GIVEN INFORMATION ->
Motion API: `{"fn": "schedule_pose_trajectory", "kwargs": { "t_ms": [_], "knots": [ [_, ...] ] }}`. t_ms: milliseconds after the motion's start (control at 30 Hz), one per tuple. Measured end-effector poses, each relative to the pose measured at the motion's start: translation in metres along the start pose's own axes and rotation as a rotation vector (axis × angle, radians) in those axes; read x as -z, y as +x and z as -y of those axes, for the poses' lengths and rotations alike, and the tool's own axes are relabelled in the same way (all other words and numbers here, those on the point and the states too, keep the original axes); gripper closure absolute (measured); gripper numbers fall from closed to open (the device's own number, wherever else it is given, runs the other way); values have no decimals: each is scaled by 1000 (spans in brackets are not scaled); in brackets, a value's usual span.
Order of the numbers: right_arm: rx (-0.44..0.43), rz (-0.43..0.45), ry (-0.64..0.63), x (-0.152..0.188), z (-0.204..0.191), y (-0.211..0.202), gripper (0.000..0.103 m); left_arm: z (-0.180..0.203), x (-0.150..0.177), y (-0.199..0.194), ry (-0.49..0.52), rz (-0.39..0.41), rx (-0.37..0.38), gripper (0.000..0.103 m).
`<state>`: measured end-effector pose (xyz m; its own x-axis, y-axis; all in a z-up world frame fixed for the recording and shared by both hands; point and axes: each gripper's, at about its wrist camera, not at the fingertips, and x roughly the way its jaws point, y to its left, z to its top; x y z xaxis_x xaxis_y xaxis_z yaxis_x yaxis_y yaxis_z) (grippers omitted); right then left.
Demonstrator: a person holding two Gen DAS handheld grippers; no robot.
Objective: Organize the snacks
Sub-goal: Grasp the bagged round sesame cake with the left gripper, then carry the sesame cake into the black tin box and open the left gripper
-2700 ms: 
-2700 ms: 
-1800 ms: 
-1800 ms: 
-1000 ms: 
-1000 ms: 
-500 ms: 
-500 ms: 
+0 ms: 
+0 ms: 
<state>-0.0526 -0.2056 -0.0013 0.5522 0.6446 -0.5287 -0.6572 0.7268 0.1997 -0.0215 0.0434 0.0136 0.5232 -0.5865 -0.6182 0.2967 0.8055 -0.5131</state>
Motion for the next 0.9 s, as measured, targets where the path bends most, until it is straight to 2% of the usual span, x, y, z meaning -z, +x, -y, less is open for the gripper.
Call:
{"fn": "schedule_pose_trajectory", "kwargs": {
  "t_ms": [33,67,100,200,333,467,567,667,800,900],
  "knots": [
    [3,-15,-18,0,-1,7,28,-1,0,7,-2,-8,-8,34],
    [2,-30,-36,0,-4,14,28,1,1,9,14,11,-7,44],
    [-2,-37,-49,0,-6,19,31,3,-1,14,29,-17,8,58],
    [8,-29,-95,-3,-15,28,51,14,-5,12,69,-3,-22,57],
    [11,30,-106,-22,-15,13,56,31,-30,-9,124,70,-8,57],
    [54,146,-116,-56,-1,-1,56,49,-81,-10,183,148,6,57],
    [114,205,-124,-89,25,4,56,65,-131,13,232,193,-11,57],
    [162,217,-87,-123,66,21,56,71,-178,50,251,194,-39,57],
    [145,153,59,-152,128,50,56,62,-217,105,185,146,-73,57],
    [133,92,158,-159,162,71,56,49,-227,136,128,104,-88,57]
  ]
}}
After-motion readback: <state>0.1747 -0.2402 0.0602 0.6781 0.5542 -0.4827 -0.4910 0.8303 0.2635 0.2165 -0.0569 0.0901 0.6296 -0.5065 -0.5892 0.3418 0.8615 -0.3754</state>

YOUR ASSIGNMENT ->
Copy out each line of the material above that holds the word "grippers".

YOUR SOLUTION ->
`<state>`: measured end-effector pose (xyz m; its own x-axis, y-axis; all in a z-up world frame fixed for the recording and shared by both hands; point and axes: each gripper's, at about its wrist camera, not at the fingertips, and x roughly the way its jaws point, y to its left, z to its top; x y z xaxis_x xaxis_y xaxis_z yaxis_x yaxis_y yaxis_z) (grippers omitted); right then left.
Demonstrator: a person holding two Gen DAS handheld grippers; no robot.

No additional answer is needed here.